GIVEN DATA:
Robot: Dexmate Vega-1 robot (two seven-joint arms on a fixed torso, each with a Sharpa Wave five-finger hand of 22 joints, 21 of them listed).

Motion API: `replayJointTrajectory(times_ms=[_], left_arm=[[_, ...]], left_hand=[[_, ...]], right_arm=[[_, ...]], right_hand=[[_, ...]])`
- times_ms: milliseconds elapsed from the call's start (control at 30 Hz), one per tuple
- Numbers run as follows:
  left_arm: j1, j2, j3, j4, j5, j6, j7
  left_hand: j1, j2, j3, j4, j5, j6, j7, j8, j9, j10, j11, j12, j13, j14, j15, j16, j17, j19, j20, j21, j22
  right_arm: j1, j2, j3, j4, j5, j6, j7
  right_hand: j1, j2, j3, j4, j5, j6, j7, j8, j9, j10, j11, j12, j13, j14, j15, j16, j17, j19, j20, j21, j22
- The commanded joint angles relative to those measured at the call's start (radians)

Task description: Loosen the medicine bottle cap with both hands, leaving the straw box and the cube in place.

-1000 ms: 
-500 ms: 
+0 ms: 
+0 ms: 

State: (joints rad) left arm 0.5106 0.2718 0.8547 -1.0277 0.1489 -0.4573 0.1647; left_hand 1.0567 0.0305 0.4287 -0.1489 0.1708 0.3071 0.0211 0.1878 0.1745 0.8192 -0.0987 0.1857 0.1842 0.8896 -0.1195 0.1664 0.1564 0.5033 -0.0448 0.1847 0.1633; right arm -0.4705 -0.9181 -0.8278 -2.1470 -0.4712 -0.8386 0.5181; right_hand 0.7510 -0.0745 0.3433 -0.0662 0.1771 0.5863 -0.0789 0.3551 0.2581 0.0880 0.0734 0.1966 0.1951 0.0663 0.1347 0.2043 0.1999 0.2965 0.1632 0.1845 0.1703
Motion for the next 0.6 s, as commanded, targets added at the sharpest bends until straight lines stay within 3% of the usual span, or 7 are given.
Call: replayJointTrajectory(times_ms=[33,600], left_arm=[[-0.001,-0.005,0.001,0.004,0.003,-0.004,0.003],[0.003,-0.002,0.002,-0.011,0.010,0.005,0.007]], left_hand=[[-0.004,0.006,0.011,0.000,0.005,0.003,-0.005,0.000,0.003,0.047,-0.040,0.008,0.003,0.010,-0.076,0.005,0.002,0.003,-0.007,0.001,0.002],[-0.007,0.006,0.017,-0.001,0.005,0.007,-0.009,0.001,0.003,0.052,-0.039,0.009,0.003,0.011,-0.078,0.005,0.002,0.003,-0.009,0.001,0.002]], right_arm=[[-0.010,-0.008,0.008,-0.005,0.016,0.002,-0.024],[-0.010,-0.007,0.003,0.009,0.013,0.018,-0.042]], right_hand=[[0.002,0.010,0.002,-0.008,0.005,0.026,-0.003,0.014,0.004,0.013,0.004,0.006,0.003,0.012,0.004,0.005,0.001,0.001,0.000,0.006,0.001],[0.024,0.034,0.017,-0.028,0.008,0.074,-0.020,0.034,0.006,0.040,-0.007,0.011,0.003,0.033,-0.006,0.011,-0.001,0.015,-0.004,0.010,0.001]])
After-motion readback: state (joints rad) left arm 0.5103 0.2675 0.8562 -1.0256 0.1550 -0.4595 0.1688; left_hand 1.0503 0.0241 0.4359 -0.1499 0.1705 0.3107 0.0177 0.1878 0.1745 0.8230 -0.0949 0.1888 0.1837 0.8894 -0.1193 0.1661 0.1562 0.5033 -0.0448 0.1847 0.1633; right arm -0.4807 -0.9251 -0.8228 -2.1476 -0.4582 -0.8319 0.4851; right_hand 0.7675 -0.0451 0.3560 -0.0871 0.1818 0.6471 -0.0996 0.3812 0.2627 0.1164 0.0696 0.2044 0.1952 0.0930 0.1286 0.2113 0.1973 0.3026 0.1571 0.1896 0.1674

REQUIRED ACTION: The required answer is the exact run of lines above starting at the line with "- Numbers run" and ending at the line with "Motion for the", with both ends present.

YOUR SOLUTION:
- Numbers run as follows:
  left_arm: j1, j2, j3, j4, j5, j6, j7
  left_hand: j1, j2, j3, j4, j5, j6, j7, j8, j9, j10, j11, j12, j13, j14, j15, j16, j17, j19, j20, j21, j22
  right_arm: j1, j2, j3, j4, j5, j6, j7
  right_hand: j1, j2, j3, j4, j5, j6, j7, j8, j9, j10, j11, j12, j13, j14, j15, j16, j17, j19, j20, j21, j22
- The commanded joint angles relative to those measured at the call's start (radians)

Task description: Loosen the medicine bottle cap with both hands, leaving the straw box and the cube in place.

-1000 ms: 
-500 ms: 
+0 ms: 
+0 ms: 

State: (joints rad) left arm 0.5106 0.2718 0.8547 -1.0277 0.1489 -0.4573 0.1647; left_hand 1.0567 0.0305 0.4287 -0.1489 0.1708 0.3071 0.0211 0.1878 0.1745 0.8192 -0.0987 0.1857 0.1842 0.8896 -0.1195 0.1664 0.1564 0.5033 -0.0448 0.1847 0.1633; right arm -0.4705 -0.9181 -0.8278 -2.1470 -0.4712 -0.8386 0.5181; right_hand 0.7510 -0.0745 0.3433 -0.0662 0.1771 0.5863 -0.0789 0.3551 0.2581 0.0880 0.0734 0.1966 0.1951 0.0663 0.1347 0.2043 0.1999 0.2965 0.1632 0.1845 0.1703
Motion for the next 0.6 s, as commanded, targets added at the sharpest bends until straight lines stay within 3% of the usual span, or 7 are given.

No further output is expected.